Requirement
Pictures aside, quote the whole listing exactly.

───

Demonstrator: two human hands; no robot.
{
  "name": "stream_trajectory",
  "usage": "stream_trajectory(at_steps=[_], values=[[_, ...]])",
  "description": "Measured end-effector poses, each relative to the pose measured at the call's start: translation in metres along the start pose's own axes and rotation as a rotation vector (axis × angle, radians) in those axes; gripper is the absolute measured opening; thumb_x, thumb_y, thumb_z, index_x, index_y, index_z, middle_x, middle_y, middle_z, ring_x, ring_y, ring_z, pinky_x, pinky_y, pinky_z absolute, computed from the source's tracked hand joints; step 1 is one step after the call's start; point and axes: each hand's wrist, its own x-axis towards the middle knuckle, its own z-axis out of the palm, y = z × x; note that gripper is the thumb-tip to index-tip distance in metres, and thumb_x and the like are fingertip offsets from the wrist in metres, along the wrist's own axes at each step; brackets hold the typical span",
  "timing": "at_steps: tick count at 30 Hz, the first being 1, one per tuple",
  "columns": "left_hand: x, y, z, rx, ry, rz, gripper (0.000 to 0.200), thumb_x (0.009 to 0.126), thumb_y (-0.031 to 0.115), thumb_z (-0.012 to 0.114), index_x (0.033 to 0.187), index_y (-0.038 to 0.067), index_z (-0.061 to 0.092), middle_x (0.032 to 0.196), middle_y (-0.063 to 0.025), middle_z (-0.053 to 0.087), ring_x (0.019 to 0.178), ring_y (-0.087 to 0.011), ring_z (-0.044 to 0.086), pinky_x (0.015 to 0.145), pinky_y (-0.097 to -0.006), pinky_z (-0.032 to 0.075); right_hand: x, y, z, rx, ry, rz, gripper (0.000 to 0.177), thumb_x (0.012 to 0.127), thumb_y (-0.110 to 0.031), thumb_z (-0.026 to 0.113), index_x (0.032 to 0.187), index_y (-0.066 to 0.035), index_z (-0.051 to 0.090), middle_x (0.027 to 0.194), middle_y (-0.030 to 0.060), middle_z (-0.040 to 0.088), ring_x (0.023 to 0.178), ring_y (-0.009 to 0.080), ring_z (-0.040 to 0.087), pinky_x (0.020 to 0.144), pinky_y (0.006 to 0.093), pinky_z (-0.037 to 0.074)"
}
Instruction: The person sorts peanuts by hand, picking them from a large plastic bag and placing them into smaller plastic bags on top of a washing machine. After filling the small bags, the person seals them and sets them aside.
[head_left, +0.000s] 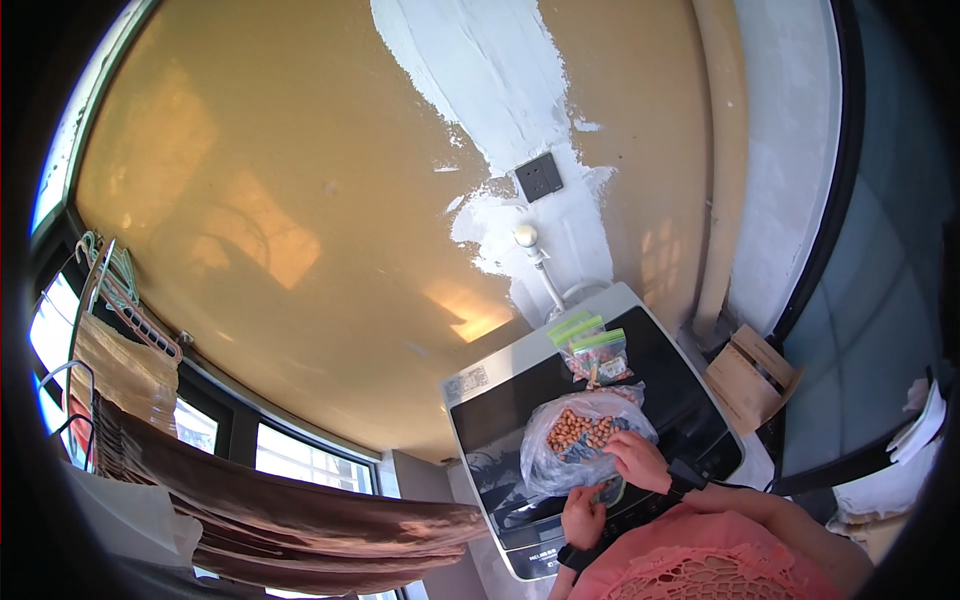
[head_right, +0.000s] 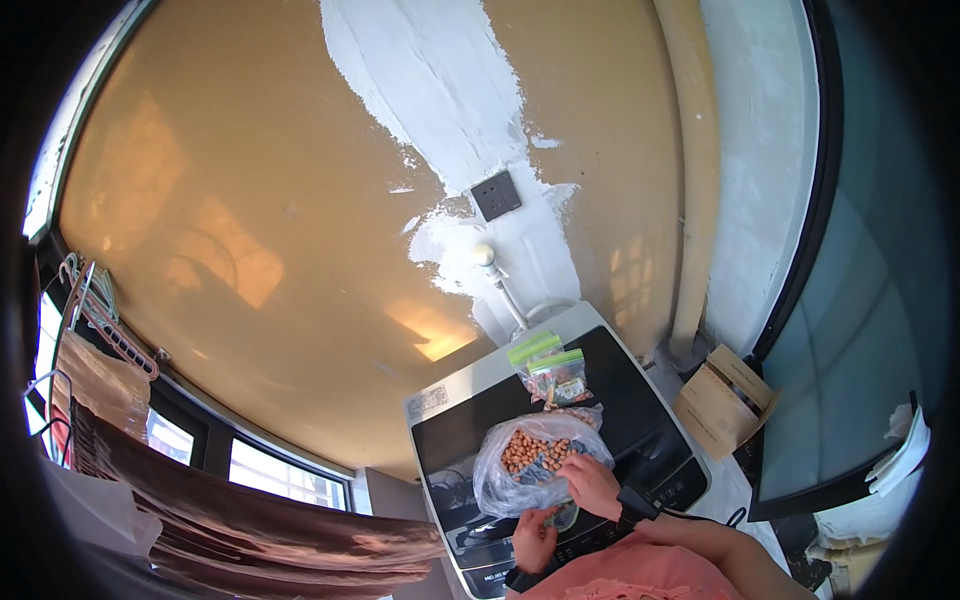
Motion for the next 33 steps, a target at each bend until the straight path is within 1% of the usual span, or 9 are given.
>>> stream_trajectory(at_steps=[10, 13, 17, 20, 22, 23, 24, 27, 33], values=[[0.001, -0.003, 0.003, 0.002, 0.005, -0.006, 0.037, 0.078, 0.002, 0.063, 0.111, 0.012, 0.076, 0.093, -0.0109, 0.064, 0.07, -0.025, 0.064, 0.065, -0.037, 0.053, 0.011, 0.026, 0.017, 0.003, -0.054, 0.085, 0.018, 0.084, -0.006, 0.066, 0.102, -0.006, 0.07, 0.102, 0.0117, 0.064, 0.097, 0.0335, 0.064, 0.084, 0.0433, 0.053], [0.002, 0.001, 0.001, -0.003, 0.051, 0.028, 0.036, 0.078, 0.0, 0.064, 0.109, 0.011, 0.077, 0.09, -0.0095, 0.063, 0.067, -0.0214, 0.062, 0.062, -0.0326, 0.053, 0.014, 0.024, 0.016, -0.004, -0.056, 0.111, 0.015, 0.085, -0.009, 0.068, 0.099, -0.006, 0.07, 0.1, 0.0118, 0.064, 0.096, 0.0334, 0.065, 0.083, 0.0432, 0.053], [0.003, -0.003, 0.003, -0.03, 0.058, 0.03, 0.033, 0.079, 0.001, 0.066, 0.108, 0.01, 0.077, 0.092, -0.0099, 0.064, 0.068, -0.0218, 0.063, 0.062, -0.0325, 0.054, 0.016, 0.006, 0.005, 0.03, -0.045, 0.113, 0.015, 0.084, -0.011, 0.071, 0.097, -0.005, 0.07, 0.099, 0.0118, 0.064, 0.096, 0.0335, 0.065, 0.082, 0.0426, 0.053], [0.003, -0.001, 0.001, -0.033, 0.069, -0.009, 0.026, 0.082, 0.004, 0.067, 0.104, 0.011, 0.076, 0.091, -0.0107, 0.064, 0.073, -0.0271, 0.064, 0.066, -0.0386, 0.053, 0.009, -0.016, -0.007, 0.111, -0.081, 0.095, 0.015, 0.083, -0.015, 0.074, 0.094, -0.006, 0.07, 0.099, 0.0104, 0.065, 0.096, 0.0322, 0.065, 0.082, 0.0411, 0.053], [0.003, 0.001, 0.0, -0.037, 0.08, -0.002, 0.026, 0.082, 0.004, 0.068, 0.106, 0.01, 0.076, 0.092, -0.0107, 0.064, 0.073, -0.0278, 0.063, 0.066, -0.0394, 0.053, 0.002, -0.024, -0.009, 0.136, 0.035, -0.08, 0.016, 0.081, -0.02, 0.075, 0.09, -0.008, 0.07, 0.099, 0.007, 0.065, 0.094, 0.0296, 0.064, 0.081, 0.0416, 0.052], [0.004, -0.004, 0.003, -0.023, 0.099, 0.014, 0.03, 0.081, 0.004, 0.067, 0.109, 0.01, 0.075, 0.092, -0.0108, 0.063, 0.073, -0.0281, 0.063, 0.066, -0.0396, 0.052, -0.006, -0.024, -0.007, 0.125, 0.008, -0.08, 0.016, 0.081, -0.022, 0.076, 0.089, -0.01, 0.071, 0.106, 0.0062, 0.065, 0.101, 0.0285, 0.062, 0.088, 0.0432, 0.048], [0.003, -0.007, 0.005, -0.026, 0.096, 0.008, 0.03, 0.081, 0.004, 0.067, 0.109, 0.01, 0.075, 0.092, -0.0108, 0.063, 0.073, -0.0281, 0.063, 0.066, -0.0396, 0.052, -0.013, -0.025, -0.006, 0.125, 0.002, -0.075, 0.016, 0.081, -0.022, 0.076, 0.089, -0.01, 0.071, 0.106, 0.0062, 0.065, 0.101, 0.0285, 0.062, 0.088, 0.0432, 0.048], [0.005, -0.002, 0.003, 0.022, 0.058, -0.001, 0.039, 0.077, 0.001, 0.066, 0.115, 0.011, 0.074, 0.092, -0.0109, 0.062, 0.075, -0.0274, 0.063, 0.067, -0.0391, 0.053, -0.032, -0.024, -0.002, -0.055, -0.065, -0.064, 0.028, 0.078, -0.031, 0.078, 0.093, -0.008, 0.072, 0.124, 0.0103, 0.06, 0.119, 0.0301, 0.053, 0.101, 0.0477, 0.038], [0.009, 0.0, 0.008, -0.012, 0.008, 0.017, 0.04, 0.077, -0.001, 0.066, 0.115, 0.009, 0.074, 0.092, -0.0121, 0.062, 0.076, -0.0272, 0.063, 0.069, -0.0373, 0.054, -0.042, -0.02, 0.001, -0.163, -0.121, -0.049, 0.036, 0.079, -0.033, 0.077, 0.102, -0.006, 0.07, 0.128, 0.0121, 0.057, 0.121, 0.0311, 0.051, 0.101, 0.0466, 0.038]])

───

Response box
Demonstrator: two human hands; no robot.
{
  "name": "stream_trajectory",
  "usage": "stream_trajectory(at_steps=[_], values=[[_, ...]])",
  "description": "Measured end-effector poses, each relative to the pose measured at the call's start: translation in metres along the start pose's own axes and rotation as a rotation vector (axis × angle, radians) in those axes; gripper is the absolute measured opening; thumb_x, thumb_y, thumb_z, index_x, index_y, index_z, middle_x, middle_y, middle_z, ring_x, ring_y, ring_z, pinky_x, pinky_y, pinky_z absolute, computed from the source's tracked hand joints; step 1 is one step after the call's start; point and axes: each hand's wrist, its own x-axis towards the middle knuckle, its own z-axis out of the palm, y = z × x; note that gripper is the thumb-tip to index-tip distance in metres, and thumb_x and the like are fingertip offsets from the wrist in metres, along the wrist's own axes at each step; brackets hold the typical span",
  "timing": "at_steps: tick count at 30 Hz, the first being 1, one per tuple",
  "columns": "left_hand: x, y, z, rx, ry, rz, gripper (0.000 to 0.200), thumb_x (0.009 to 0.126), thumb_y (-0.031 to 0.115), thumb_z (-0.012 to 0.114), index_x (0.033 to 0.187), index_y (-0.038 to 0.067), index_z (-0.061 to 0.092), middle_x (0.032 to 0.196), middle_y (-0.063 to 0.025), middle_z (-0.053 to 0.087), ring_x (0.019 to 0.178), ring_y (-0.087 to 0.011), ring_z (-0.044 to 0.086), pinky_x (0.015 to 0.145), pinky_y (-0.097 to -0.006), pinky_z (-0.032 to 0.075); right_hand: x, y, z, rx, ry, rz, gripper (0.000 to 0.177), thumb_x (0.012 to 0.127), thumb_y (-0.110 to 0.031), thumb_z (-0.026 to 0.113), index_x (0.032 to 0.187), index_y (-0.066 to 0.035), index_z (-0.051 to 0.090), middle_x (0.027 to 0.194), middle_y (-0.030 to 0.060), middle_z (-0.040 to 0.088), ring_x (0.023 to 0.178), ring_y (-0.009 to 0.080), ring_z (-0.040 to 0.087), pinky_x (0.020 to 0.144), pinky_y (0.006 to 0.093), pinky_z (-0.037 to 0.074)"
}
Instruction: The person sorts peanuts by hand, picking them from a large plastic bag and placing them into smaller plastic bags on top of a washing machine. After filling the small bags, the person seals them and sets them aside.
[head_left, +0.000s] 
[head_right, +0.000s] 
Motion for the next 33 steps, a target at each bend until the straight path is within 1% of the usual span, or 9 are given.
>>> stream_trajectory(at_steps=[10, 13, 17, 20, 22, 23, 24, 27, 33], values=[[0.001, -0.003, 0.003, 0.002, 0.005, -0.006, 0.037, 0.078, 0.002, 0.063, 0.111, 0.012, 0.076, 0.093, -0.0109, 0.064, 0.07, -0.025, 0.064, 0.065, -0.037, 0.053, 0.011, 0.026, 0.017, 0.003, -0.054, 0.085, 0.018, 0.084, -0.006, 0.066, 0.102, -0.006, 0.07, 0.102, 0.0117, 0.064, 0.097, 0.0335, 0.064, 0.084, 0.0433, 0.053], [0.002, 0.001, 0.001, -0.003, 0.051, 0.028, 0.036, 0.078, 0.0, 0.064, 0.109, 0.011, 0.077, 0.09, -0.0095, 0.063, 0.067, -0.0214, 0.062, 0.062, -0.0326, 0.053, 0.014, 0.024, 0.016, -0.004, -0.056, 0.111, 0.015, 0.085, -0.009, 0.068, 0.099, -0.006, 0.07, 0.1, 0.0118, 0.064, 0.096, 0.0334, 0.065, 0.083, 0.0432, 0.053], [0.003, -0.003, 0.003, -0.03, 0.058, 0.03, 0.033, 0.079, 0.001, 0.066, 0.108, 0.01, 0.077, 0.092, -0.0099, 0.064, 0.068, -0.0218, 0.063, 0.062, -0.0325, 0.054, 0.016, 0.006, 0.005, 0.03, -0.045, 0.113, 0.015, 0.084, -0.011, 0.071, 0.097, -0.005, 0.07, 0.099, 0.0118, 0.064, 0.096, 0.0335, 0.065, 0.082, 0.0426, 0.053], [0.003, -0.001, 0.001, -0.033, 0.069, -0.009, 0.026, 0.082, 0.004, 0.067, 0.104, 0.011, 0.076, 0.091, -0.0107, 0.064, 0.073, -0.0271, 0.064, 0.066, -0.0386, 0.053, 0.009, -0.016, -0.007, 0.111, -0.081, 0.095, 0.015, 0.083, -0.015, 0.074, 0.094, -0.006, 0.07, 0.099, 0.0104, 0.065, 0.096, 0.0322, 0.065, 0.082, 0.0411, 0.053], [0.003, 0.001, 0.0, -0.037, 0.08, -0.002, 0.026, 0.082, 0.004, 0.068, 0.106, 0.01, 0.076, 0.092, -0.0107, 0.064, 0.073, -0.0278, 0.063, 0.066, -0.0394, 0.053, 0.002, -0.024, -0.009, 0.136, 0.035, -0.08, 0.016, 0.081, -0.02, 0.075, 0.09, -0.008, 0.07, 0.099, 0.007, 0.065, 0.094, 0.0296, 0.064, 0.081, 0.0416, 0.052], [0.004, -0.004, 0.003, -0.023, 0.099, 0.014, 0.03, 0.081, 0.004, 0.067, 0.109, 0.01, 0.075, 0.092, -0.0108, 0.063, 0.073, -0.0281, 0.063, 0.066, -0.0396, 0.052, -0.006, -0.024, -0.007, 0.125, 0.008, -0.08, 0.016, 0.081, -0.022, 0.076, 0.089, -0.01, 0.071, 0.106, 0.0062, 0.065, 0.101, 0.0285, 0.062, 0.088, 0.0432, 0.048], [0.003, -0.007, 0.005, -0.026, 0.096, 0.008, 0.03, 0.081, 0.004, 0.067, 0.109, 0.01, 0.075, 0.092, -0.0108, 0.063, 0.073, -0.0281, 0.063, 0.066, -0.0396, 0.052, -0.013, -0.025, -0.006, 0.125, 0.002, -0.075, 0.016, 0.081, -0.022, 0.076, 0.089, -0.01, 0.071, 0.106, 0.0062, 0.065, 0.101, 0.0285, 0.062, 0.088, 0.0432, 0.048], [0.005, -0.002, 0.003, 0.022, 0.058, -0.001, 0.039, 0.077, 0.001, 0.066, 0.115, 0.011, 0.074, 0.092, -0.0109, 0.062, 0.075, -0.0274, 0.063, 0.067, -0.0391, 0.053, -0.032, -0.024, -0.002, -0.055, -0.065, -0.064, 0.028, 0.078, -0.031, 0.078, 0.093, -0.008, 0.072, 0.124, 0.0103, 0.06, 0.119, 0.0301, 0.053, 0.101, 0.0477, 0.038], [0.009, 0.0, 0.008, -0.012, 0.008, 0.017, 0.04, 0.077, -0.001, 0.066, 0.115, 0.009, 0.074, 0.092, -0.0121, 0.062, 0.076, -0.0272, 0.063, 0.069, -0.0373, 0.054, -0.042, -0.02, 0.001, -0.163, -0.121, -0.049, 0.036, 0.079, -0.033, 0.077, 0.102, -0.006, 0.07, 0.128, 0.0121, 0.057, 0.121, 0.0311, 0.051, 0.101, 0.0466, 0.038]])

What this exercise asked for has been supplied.